In all cases, any in-group transaction with entities established in countries or territories considered tax havens will be reported:
Business name of the entity in its group
Brief description of the transaction
Amount (€ thousands)
SOTOCARIBE, S.L.
LOAN
3,223
CAPREDO INVESTMENTS GMBH
LOAN
222
D.5 State the amount of the transactions carried out with other related parties
D.6 Describe the mechanisms established to detect, determine and resolve possible conflicts of interest between the
Company and/or its Group, and their directors, managers or major shareholders.
Article 32 of the Board Regulations sets forth the mechanisms to detect, determine and resolve any possible conflicts of interest between the
company and/or its group, and their directors, stating that directors shall perform their functions with absolute loyalty to the company’s corporate
interests.
Directors must therefore comply with the following obligations and requirements:
a) Directors may not use the name of the Company nor cite their position as directors in order to carry out transactions on their own behalf or on
behalf of parties related to them.
b) Directors may not make investments or carry out transactions associated with the Company’s assets, of which they have knowledge through the
performance of their duties, for their own benefit or for the benefit of those related to them, when such transactions have been offered to the
Company, or in which the Company has an interest, except when the Company has rejected them without the involvement of the director.

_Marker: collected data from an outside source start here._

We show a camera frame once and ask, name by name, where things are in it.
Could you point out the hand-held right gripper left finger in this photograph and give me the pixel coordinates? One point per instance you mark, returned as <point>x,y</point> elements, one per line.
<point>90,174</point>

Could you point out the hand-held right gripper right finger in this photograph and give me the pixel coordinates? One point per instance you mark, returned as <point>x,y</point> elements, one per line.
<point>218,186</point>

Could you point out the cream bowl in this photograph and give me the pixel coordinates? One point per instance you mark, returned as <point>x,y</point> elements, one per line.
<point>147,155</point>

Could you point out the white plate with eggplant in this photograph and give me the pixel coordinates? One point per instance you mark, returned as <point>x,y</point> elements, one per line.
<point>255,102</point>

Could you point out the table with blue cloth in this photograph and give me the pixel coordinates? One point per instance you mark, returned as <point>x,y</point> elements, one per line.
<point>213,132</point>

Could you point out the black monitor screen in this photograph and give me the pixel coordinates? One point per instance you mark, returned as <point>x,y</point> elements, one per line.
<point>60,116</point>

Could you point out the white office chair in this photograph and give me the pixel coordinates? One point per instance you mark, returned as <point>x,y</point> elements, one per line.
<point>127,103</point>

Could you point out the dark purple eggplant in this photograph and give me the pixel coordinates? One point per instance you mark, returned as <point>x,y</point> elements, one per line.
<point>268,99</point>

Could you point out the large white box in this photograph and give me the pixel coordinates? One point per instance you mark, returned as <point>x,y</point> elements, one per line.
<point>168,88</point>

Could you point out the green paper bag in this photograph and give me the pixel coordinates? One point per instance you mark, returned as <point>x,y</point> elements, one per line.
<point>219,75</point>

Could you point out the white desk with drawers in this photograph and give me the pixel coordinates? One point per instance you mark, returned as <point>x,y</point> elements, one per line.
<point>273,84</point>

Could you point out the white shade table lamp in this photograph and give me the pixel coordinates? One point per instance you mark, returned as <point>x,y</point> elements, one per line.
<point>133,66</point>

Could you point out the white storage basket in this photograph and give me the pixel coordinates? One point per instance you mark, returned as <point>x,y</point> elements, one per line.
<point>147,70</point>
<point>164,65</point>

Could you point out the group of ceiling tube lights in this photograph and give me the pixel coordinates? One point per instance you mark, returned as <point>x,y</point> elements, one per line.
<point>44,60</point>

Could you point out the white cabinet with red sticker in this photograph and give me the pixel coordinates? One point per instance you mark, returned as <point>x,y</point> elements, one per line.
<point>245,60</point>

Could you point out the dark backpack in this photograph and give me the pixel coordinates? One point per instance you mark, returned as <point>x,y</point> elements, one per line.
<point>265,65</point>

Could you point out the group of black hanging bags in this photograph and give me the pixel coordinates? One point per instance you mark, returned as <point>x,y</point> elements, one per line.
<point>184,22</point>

c) Directors may not make use of the Company’s assets nor their position within the Company to their economic advantage unless an appropriate
consideration has been made.
If the benefit is received in their position as a shareholder, it shall only be deemed fair insofar as it respects the principle of the equal treatment
of shareholders.
d) Directors must notify the Board of Directors of any direct or indirect situation of conflict of interest arising with the Company. In the case of a
conflict, the affected director shall abstain from involvement in the transaction to which the conflict refers.
e) Directors shall abstain from voting on issues that affect matters in which they or those related to them have a direct or indirect interest.

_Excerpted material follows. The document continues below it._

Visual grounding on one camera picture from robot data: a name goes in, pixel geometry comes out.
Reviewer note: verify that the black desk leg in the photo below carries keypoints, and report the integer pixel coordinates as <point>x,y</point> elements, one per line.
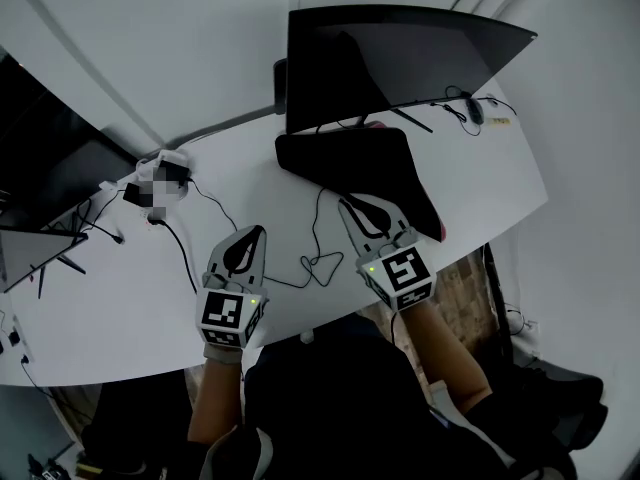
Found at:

f) No Director may directly or indirectly make professional or trade operations or transactions with the company or with any of its group companies,
where such transactions are beyond the scope of the company’s ordinary business or where they are not carried out under market conditions,
unless the Board of Directors is informed thereof in advance and approves the transaction, after having received a report from the Audit and
Control Committee, with a favourable vote of at least 80% of the Directors attending or represented by proxy at the meeting.
g) Directors shall likewise give notice of any direct or indirect interests they or the related parties referred to by Article 231 of the Revised Text of
the Capital Companies Act may hold in the capital of a company having the same, analogous or complementary kind of activity as that which
constitutes the company’s corporate purpose. They shall also notify the offices they may hold or the functions they may perform in such company
The persons referred to by Article 231 of the Revised Text of the Capital Companies Act shall be construed as related parties.
The situations of conflict of interest set out in the preceding paragraphs shall be reported in the Annual Report and in the annual Corporate
Governance Report.
Similarly, the NH Hotel Group, S.A. Internal Code of Conduct, approved by the Board of Directors on 24 May 2011, regulates in detail a Conflict
of Interest Procedure which is applicable to directors and members of the senior management, among others, who must in general refrain from
attending or taking part in the deliberation or voting phases of those matters that present them with a conflict of interest. The secretary of the Audit
and Control Committee of NH Hotel Group, S.A. will draw up a Register of Conflicts of Interest of Persons Subject to Substantive Rules on Conflicts
of Interest, which will be constantly updated, with detailed information about each situation that arises. The information contained in the register
will be made available to the Audit and Control Committee. The latter is entrusted with ensuring compliance with the internal codes of conduct, as
well as its corporate governance functions.
Finally, on 26 March 2014 the Board of Directors approved a Procedure on Conflicts of Interest and Related Party Transactions which includes the
approval of such transactions in greater detail.